If the student in the scenario was well-versed in a clinical judgment framework with specific thinking skills (Clinical Judgment Competencies) she would have been better prepared to focus her thinking, remain mindful, stay with the patient, and begin to implement the thinking process to collect needed information used to determine what might be wrong and what to do. Students need to learn a clinical judgment framework and have lots of practice using it so it will be used automatically. Nurses use automatic thinking; students do not, but can learn to do so.

The student in the scenario was not able to focus because she did not have a plan for doing so. She was lost about what to think and how to think, and succumbed to feelings of being incompetent and not knowing what to do. Her mind focused on her lack of ability rather than on how to think about the situation. This is a terrible place for students to be.

Learning a complete clinical judgment framework prepares students with a way to focus their thinking to do what they need to do rather than flee the situation.

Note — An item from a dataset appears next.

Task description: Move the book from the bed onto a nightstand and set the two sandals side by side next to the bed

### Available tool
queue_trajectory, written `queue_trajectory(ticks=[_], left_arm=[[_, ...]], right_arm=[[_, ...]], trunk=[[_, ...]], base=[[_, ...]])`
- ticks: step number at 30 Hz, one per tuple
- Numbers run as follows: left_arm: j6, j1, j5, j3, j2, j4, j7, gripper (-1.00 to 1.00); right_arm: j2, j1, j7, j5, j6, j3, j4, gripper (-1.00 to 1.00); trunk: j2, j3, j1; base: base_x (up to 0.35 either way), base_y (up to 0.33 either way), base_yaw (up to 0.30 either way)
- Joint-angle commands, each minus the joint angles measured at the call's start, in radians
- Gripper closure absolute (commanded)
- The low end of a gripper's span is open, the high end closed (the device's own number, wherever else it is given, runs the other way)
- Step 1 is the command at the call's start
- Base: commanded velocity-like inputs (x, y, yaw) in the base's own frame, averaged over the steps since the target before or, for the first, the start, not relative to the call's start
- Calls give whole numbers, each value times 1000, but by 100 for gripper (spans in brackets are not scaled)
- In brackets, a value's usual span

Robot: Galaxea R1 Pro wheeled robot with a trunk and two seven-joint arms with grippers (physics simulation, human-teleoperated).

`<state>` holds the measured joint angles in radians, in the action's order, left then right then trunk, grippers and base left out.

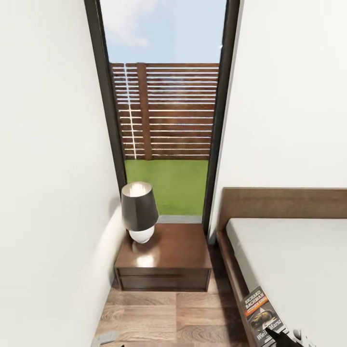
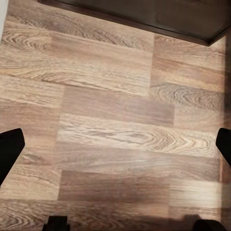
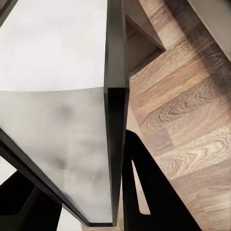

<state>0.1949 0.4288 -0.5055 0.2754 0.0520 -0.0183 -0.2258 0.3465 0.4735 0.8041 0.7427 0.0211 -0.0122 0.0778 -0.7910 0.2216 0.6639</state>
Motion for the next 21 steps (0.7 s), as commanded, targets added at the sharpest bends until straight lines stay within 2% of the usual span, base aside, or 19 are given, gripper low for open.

Using specific clinical judgment competencies organized in a framework keeps the nurse focused. Focused thinking is a characteristic of mindfulness; mindfulness contributes to resiliency. A resilient nurse is able to accurately perceive (read and understand) a situation, stay calm, remain in control of their thinking, and respond well in stressful situations.

Let’s look at the topic of clinical judgment as more than a way to prepare students for the Next Generation NCLEX, but also as a way to prepare students with the clinical judgment competencies they need when faced with unexpected occurrences. This has become a major responsibility of nursing faculty and now we know how to do it!

Note: Much of the content in this blog are excerpts from Think Like a Nurse: The Caputi Method for Learning Clinical Judgment.

Hanson, R. (2018). Resilient. Harmony Book.

Sheridan, C. (2016). The mindful nurse: Using the power of mindfulness and compassion to help you think in your work. Rivertime Press.

Sieg, D. (2020). 7 habits of highly resilient nurses, Sigma Theta Tau Nursing Center.